[What you need to do]
Go to the line below containing "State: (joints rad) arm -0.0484" and print exactly from there through the line containing "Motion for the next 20", both included. Print nothing else.

[Provided records]
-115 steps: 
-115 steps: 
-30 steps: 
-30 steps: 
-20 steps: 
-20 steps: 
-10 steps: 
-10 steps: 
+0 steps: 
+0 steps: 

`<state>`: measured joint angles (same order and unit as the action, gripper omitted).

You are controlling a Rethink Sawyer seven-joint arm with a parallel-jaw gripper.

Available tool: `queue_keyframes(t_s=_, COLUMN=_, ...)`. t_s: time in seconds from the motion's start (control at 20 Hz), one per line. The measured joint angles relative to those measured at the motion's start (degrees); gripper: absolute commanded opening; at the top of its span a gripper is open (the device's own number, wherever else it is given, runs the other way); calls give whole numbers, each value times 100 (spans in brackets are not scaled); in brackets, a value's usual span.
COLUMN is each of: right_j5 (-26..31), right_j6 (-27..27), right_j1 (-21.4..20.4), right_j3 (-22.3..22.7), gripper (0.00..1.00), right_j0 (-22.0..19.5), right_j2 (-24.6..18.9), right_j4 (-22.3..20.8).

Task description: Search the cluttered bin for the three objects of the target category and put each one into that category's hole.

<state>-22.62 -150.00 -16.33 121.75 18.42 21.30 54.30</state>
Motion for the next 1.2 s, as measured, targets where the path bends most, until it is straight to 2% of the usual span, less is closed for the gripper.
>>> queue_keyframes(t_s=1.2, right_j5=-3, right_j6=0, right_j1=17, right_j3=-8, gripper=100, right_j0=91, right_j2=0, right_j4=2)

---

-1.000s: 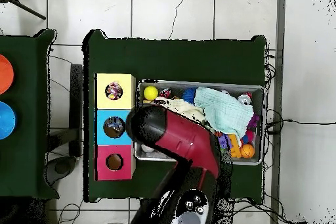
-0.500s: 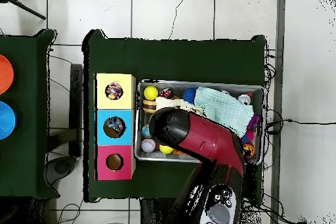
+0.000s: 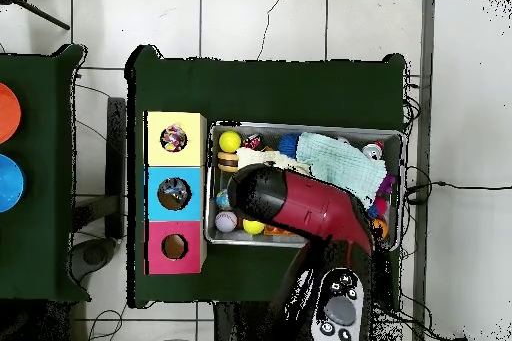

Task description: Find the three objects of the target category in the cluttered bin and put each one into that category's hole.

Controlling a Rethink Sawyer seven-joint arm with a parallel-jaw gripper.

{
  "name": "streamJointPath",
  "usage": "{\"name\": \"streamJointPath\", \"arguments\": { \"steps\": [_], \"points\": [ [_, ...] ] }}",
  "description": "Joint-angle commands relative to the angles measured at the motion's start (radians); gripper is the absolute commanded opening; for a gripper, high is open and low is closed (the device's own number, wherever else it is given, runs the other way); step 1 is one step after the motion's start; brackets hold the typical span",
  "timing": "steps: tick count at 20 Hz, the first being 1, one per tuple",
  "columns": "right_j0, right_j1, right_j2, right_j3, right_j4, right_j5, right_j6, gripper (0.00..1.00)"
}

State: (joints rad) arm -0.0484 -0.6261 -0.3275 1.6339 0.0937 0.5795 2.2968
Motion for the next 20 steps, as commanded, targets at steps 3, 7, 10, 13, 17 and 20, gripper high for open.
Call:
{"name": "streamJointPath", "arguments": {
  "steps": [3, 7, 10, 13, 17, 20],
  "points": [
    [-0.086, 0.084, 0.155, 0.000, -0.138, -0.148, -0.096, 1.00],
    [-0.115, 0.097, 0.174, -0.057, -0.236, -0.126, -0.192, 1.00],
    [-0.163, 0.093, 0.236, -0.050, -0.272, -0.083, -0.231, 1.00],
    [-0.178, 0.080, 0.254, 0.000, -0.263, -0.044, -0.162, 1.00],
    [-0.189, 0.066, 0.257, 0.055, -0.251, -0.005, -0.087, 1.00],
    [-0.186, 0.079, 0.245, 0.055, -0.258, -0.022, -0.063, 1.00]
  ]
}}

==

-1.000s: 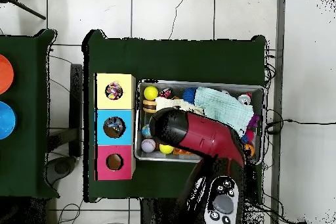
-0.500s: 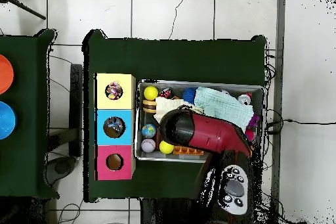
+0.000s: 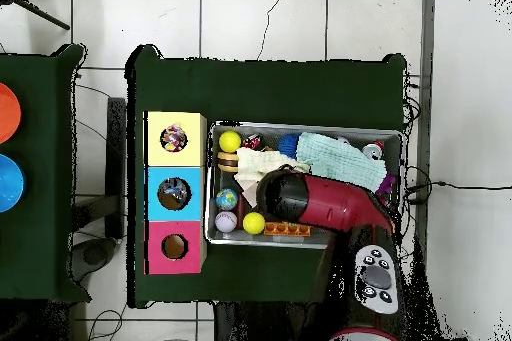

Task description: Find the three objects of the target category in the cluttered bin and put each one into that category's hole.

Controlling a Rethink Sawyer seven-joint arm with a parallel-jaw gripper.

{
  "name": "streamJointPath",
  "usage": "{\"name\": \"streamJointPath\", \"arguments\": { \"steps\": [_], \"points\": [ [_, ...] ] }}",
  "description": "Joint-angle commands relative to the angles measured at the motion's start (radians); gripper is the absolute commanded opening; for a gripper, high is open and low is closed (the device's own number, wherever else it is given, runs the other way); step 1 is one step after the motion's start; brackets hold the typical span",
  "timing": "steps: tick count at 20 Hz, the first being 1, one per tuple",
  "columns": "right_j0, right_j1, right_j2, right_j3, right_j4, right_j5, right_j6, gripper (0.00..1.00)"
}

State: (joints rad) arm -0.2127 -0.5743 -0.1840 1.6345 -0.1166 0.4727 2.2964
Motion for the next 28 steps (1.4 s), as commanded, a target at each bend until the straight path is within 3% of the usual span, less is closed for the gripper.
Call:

[Answer]
State: (joints rad) arm -0.0484 -0.6261 -0.3275 1.6339 0.0937 0.5795 2.2968
Motion for the next 20 steps, as commanded, targets at steps 3, 7, 10, 13, 17 and 20, gripper high for open.

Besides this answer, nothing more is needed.